--- Raw data ---
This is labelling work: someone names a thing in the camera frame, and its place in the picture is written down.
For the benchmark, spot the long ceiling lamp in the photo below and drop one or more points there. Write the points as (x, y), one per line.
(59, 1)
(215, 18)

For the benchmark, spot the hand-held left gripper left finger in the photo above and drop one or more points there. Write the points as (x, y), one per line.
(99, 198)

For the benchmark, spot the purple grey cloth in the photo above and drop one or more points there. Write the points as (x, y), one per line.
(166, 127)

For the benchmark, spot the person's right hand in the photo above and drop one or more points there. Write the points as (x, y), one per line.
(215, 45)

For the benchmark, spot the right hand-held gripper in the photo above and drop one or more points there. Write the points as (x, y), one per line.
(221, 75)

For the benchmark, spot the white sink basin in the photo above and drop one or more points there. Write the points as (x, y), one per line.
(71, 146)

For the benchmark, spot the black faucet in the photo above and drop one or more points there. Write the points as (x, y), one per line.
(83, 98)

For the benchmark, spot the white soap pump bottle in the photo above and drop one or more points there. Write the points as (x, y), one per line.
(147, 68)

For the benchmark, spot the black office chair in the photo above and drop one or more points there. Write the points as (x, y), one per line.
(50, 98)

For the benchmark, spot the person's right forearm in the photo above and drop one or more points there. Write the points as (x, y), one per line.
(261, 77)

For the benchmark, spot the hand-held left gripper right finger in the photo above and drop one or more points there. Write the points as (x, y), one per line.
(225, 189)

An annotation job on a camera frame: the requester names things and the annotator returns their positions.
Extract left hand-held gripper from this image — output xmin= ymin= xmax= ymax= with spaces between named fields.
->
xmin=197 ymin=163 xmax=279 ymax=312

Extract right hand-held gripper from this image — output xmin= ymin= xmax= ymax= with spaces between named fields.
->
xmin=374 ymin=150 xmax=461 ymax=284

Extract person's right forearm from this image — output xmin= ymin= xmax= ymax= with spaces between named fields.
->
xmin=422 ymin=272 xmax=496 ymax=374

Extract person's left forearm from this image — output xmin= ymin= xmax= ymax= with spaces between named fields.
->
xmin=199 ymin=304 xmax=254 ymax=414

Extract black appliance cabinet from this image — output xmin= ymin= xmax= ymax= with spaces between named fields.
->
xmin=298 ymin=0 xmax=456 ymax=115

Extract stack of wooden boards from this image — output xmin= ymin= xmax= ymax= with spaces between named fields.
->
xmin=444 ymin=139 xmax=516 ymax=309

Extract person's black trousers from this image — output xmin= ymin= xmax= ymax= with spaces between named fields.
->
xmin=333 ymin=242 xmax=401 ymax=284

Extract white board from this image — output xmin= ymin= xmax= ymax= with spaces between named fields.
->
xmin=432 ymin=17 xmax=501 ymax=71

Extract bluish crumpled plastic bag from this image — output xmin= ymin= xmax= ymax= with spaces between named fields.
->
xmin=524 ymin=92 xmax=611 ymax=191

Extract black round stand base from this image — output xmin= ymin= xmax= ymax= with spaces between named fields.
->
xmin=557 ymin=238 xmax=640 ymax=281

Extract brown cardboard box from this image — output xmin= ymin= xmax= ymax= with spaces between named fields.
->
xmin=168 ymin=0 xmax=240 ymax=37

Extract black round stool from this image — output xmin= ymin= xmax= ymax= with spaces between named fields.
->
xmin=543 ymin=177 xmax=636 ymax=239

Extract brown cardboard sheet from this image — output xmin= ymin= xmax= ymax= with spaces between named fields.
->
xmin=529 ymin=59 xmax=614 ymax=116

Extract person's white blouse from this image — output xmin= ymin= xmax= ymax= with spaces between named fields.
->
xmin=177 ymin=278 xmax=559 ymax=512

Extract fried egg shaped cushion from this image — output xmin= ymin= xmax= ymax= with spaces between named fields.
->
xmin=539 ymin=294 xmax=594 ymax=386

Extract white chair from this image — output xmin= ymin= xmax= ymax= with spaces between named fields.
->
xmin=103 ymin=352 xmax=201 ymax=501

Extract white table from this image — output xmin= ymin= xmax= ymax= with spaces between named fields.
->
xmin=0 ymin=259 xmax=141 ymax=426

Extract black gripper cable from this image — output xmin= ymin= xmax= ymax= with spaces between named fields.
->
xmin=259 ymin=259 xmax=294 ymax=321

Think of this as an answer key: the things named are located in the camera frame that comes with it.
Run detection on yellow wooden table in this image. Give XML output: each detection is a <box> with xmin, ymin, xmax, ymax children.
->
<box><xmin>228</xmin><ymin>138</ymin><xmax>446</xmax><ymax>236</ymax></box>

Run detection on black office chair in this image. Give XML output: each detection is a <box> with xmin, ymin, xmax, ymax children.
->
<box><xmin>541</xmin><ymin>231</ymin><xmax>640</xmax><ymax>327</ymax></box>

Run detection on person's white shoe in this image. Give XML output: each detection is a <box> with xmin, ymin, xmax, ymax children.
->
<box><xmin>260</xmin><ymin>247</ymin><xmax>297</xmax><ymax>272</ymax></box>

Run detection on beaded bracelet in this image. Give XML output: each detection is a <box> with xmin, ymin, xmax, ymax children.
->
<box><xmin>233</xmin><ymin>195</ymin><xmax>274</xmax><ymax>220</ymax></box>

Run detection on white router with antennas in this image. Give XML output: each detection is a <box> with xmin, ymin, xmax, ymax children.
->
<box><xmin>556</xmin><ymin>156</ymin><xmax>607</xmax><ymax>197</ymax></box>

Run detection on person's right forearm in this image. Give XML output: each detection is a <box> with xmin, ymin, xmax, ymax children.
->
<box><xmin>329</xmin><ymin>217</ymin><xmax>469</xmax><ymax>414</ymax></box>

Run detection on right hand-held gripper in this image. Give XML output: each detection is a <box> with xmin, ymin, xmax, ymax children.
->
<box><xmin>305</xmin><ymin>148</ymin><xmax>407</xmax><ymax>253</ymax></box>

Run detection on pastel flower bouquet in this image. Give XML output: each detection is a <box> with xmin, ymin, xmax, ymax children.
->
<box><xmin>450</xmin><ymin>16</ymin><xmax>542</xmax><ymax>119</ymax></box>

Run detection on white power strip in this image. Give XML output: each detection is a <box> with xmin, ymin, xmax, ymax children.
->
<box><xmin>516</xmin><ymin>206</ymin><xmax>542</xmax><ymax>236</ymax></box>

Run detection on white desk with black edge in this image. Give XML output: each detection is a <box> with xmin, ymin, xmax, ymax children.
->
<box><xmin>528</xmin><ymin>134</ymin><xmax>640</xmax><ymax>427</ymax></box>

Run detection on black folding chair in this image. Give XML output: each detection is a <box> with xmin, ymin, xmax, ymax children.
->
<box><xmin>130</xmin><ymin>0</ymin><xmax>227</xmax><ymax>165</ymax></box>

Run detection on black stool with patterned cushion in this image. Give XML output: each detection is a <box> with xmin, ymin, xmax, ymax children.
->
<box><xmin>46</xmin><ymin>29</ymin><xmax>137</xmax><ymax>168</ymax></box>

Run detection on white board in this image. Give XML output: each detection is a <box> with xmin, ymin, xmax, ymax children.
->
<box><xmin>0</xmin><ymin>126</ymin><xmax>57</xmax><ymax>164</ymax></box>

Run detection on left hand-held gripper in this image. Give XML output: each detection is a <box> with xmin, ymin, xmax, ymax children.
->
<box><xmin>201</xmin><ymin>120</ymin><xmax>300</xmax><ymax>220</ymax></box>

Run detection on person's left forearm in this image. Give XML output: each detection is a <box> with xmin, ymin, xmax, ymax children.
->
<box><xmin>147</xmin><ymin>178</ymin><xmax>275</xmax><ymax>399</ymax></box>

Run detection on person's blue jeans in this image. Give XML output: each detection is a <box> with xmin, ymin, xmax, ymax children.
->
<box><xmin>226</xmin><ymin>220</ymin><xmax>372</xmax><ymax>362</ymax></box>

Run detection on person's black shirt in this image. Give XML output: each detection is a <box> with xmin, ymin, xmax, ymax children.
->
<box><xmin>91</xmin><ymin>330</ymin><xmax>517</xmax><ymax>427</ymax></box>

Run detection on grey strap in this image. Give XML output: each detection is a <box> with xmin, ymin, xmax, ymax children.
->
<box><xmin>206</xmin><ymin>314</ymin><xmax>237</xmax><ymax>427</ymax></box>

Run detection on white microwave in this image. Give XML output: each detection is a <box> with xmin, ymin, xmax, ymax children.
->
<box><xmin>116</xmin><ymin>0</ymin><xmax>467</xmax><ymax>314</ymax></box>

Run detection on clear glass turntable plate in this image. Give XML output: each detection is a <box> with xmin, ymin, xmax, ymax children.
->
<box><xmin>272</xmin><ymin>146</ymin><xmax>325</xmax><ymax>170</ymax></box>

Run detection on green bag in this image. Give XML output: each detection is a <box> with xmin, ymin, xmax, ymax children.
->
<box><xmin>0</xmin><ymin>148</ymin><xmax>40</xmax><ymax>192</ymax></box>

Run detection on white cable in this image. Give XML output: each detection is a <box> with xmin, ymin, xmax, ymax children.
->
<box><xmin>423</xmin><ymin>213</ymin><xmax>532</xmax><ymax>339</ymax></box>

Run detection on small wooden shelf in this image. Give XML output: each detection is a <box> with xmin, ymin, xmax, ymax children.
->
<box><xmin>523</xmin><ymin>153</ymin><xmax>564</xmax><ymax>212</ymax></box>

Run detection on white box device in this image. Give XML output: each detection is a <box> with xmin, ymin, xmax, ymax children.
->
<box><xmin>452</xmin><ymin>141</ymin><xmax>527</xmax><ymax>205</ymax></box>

--- What you will do ---
Using the records above, report how many lines include "cushion", with no words around the number.

--- Expected answer ---
2